David Leigh, the Guardian’s investigations executive editor, has put forward a rather contentious proposal – newspapers are losing business, it’s all the Internet’s fault, so there should be a £2 per month levy on broadband connections to support the industry.
As you can imagine, some comments were a tad terse and pretty much all were negative – there are a couple of mine, including a shorter and, sadly, rather ill-written, version of this.
It is, whichever way you look at it, a mind-numbingly stupid and self-serving suggestion – and where would it stop? Should I pay a levy to bakers because I make my own bread, perhaps? Or to bus companies because I use taxis? It makes as much – or as little – sense. Once this principle is established, the ramifications are limitless.
Leigh says, among much else, “There are very few people in the trade who are prepared to bet that all our daily papers will still be publishing newsprint copies in five years’ time.”
Are we to assume from this that all Guardian readers** will have broadband and get all their news online? It’s unlikely.
**In which, for the sake of argument, let’s include all the “quality” end of the market.
Even though I had online access, I bought the print version of the Guardian for many years, until I became increasingly housebound and also increasingly reluctant to pay for a huge amount of paper, most of which I didn’t read or even want (a week’s worth of Guardians, plus the Observer, on Sunday, is currently £10.60 – that’s too much when most of it is unread). I’m pretty sure many other former readers feel the same.
And, of course, many people neither have, nor do they want, access to the Internet, but still don’t buy papers. Are you going to tax them for failure to support your industry, Mr. Leigh?
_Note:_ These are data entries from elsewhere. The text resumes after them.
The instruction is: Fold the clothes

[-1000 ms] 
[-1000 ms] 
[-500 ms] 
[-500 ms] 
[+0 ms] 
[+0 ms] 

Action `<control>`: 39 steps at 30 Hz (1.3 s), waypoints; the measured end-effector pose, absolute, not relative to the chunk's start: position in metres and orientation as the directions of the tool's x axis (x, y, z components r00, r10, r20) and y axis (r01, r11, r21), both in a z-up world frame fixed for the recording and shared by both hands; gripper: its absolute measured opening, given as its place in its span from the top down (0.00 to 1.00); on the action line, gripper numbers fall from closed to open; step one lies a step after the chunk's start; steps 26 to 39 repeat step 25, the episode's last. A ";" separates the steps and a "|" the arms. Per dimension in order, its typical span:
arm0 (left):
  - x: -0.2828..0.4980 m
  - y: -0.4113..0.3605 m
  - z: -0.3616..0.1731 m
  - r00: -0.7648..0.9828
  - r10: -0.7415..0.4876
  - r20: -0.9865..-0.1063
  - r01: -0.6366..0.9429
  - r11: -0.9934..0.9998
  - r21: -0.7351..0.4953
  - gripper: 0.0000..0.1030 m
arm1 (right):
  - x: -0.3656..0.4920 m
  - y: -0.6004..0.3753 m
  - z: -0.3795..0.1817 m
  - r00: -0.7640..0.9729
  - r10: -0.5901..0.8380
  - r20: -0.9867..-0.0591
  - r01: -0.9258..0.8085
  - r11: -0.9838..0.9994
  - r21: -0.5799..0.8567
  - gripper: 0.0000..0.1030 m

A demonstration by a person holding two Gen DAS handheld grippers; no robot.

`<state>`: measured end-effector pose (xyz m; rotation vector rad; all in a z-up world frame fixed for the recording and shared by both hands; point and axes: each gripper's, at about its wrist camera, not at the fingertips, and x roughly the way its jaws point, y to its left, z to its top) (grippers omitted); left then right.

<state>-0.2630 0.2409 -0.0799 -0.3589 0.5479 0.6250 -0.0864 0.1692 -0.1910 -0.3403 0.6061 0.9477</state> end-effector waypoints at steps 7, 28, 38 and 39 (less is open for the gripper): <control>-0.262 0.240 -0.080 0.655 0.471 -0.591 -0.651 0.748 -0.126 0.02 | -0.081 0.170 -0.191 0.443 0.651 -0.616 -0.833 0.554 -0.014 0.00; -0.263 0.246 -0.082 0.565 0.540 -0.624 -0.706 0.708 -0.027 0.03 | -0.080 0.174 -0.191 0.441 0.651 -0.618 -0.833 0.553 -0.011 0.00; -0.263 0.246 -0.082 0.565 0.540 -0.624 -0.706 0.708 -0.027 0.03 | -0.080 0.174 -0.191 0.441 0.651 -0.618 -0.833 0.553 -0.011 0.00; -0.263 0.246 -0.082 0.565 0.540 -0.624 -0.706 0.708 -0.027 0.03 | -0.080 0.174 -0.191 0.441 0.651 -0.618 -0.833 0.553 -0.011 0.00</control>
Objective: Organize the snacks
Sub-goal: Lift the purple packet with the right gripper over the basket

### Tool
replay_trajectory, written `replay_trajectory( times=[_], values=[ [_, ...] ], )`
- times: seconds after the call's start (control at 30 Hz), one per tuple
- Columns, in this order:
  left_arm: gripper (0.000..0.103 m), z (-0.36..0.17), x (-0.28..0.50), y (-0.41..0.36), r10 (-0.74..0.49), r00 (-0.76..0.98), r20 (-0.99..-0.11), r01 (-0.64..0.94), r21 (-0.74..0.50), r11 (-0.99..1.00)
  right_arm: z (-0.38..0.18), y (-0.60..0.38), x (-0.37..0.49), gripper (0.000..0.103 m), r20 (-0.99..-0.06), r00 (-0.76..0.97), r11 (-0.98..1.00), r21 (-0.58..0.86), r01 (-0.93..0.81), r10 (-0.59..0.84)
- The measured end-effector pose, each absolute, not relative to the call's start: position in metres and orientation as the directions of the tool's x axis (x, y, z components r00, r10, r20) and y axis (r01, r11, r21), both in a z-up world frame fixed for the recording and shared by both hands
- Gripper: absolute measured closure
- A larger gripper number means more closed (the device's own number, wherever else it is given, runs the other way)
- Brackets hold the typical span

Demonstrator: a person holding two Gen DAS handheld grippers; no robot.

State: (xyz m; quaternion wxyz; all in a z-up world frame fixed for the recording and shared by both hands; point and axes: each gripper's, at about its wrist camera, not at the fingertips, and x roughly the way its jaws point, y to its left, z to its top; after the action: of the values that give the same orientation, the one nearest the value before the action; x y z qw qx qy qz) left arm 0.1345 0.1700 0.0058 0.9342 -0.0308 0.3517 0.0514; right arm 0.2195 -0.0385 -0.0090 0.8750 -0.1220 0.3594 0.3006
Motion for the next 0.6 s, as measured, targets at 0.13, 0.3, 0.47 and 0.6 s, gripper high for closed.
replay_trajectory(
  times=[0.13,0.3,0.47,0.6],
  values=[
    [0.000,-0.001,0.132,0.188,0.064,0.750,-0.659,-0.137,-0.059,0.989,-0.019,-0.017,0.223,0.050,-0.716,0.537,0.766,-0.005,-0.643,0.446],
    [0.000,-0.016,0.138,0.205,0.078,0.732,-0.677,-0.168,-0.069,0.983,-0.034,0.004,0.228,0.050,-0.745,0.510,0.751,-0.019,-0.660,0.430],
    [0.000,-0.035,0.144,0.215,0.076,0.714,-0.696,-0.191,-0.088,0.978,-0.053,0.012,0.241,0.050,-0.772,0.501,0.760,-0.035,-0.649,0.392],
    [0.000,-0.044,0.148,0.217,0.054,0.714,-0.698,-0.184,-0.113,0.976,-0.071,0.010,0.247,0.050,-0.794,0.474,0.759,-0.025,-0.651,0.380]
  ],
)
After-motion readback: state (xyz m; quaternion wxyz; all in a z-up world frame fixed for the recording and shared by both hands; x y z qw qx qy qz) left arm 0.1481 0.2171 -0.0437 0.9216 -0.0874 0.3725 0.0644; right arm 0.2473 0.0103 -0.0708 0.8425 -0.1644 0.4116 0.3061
I also know of people – more than you might think – who find stumping up for a daily Guardian and a Sunday Obs just too expensive (most people I know are sick and disabled, and on benefits, or pensioners, or, like me, both), and get their news from radio and TV – it’s not JUST the Internet that’s killing off newspapers – my TV gives me access to English-language news feeds from around the world (during last year’s riots, as well as the Japanese tsunami, I got excellent coverage from Al Jazeera). You want to tax that, too?
Newspapers – and magazines – have a lot of problems, and they can’t all be laid at the Internet’s door.
Cost is a major factor, especially with magazines. Many mags cost close to a fiver these days – a paperback, out of which I’ll get considerably more mileage and probably more pleasure, is more cost-effective. Considering how few people I see looking at the magazines in Sainsbury’s, and even fewer buying, there’s a lot of consumer resistance.
I used to buy a huge number of magazines; now I buy books instead (print and Kindle). So what to do? Tax books for taking away trade from mags? Ebooks are already taxed.
This taxation proposal is Luddism writ large – you can’t hack it, so the perceived opposition has to pay. Pity The Internet isn’t the only opposition, then, isn’t it?
Rather destroys the argument.
Press barons, not too many years ago, told the print unions “Adapt or die!”